Precisamente este elemento exótico e utópico combina com outra característica da
Peregrinação, que a coloca à margem da cultura da época; não é subsidiária do
classicismo, seja em matéria de géneros, de temas ou de imagética, sequer de léxico,
que prima pela vivacidade pitoresca, direta e coloquial. O autodidata Fernão
Mendes Pinto dispensou componentes eruditas e prescindiu de quaisquer fontes,
greco-latinas ou outras, para compor, numa inconfundível criação individual, o
«romance» da aventura portuguesa de Quinhentos, protagonizada não só por heróis e
santos mas também pela anónima arraia-miúda em que o autor se revê — e para a
qual a aventura foi mais uma «peregrinação» do que uma epopeia. E pouco importa
se ele próprio protagonizou ou não todas as peripécias insólitas e extraordinárias
que relata, na primeira pessoa, nessa elaboração estético-literária incomparável.

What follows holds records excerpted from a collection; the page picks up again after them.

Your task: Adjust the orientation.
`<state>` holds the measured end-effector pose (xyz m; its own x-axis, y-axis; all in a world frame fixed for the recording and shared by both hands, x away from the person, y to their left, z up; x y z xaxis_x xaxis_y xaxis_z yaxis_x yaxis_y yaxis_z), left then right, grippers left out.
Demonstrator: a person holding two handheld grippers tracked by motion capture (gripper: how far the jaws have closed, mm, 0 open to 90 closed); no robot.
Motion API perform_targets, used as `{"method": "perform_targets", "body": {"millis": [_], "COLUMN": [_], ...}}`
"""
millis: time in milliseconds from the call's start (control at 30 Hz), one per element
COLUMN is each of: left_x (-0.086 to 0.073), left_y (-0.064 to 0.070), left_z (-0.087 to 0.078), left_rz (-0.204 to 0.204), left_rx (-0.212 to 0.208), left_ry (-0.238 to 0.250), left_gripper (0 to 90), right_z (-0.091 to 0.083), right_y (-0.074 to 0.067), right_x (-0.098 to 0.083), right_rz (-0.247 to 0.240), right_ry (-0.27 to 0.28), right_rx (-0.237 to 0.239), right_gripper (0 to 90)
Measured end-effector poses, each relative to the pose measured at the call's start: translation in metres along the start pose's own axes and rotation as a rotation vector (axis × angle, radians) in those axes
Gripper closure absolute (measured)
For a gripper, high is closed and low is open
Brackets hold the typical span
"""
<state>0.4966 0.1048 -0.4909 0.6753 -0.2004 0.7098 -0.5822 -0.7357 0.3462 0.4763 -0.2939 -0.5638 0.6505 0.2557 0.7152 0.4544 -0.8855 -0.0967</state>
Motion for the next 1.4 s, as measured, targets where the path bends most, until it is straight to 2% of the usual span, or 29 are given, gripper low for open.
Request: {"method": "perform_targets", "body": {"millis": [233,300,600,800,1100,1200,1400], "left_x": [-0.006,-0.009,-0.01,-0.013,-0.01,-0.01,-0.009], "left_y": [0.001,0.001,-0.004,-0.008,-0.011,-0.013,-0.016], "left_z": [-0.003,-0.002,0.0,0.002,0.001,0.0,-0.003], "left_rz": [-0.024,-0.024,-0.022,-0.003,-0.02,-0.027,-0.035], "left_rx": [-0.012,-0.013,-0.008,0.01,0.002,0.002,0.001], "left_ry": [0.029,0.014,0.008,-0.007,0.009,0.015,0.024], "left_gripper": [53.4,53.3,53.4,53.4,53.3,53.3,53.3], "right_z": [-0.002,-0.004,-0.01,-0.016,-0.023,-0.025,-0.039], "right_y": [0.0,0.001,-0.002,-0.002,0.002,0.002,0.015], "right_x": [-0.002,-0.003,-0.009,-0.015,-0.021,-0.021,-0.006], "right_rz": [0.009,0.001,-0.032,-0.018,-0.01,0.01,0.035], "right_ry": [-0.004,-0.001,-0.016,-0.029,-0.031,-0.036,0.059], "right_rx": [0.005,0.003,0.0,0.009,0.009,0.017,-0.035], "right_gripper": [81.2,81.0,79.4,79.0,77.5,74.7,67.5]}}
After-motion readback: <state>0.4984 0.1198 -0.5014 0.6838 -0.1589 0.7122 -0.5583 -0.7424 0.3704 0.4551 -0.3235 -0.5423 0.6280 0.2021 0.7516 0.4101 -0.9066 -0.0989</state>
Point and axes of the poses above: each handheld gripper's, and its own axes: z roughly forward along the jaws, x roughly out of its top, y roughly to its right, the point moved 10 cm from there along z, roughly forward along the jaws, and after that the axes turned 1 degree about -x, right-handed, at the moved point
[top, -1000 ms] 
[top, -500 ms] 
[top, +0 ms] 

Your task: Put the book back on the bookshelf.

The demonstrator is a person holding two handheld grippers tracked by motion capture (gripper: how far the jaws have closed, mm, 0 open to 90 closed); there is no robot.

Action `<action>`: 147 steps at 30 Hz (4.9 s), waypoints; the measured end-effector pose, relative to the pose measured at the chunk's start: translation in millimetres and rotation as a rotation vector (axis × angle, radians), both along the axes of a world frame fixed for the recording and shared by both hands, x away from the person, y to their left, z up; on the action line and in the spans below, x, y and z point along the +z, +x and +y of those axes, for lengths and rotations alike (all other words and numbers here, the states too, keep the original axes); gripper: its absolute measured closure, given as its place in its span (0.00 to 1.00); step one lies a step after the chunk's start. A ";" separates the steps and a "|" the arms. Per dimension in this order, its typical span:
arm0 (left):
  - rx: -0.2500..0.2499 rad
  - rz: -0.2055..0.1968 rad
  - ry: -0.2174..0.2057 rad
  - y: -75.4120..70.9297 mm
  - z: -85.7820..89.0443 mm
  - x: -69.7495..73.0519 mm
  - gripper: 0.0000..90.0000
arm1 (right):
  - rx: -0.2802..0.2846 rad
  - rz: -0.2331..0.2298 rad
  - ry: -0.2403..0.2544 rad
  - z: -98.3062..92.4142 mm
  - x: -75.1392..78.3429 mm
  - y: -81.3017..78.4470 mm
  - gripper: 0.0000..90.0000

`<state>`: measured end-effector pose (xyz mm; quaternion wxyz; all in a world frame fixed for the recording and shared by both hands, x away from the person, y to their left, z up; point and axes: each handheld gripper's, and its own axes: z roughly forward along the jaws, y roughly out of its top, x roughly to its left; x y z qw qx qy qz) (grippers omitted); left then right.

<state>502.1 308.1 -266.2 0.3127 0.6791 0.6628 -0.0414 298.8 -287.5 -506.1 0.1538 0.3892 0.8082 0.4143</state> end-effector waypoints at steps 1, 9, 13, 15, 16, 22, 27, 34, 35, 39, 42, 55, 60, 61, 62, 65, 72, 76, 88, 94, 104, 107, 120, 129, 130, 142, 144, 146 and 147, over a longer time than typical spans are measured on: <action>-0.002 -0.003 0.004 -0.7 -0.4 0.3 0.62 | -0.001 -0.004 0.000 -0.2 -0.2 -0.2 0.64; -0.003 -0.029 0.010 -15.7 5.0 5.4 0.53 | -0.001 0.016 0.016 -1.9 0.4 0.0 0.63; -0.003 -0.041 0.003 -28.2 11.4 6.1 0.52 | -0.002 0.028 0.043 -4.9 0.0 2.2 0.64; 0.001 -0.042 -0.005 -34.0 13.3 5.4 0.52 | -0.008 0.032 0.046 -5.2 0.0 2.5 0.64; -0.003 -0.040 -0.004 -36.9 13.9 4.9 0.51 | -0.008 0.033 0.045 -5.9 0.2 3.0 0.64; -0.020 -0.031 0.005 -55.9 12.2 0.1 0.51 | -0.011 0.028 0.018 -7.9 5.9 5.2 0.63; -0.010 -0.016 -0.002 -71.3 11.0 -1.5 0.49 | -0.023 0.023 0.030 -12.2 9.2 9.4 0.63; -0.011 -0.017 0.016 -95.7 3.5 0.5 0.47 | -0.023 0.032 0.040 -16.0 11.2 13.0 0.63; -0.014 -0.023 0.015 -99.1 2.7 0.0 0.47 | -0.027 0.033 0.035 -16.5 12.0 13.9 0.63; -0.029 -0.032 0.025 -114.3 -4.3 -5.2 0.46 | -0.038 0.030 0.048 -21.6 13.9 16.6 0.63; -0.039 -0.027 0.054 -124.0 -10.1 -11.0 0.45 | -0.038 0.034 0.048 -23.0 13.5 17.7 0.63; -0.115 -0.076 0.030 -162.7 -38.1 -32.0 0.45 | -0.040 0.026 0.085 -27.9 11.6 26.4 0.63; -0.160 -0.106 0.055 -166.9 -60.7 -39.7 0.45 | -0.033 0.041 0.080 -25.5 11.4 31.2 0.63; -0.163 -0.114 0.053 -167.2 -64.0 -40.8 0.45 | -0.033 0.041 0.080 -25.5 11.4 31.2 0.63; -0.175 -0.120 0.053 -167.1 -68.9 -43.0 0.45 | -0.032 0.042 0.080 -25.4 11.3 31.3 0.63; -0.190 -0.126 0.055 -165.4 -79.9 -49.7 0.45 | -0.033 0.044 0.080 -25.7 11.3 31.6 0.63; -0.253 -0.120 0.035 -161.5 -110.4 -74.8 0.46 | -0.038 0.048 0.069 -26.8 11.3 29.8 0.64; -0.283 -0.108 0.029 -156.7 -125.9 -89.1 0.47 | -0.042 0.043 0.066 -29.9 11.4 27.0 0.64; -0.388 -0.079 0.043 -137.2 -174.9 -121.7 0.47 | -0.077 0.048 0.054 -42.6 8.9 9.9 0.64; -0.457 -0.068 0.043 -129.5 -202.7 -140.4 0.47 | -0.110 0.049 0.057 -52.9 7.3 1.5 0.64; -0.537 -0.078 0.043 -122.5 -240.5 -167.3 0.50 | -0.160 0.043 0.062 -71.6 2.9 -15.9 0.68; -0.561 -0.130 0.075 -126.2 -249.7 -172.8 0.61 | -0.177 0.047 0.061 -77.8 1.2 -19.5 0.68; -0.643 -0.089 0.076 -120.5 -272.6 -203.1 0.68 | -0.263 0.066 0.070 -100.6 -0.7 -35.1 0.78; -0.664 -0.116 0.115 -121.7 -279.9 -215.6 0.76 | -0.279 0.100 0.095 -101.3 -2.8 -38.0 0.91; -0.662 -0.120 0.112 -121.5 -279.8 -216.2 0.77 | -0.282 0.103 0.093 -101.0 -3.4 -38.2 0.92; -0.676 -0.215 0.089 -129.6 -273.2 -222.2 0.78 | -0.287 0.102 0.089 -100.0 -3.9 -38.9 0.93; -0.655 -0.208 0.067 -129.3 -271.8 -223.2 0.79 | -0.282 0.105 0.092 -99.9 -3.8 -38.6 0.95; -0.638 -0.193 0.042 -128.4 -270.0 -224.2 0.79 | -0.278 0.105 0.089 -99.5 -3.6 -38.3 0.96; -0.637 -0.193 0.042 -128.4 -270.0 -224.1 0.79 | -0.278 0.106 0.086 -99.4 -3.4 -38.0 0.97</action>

O efeito de verosimilhança produzido pelo procedimento narrativo autobiográfico e
cuja confusão com veracidade historiográfica deu azo à estafada controvérsia sobre a
sinceridade do escritor, permitiu a Fernão Mendes Pinto, conjugando o real e o
imaginário, a experiência e a fantasia, oferecer à posteridade o testemunho humano
mais original — o mais «peregrino» do humanismo português.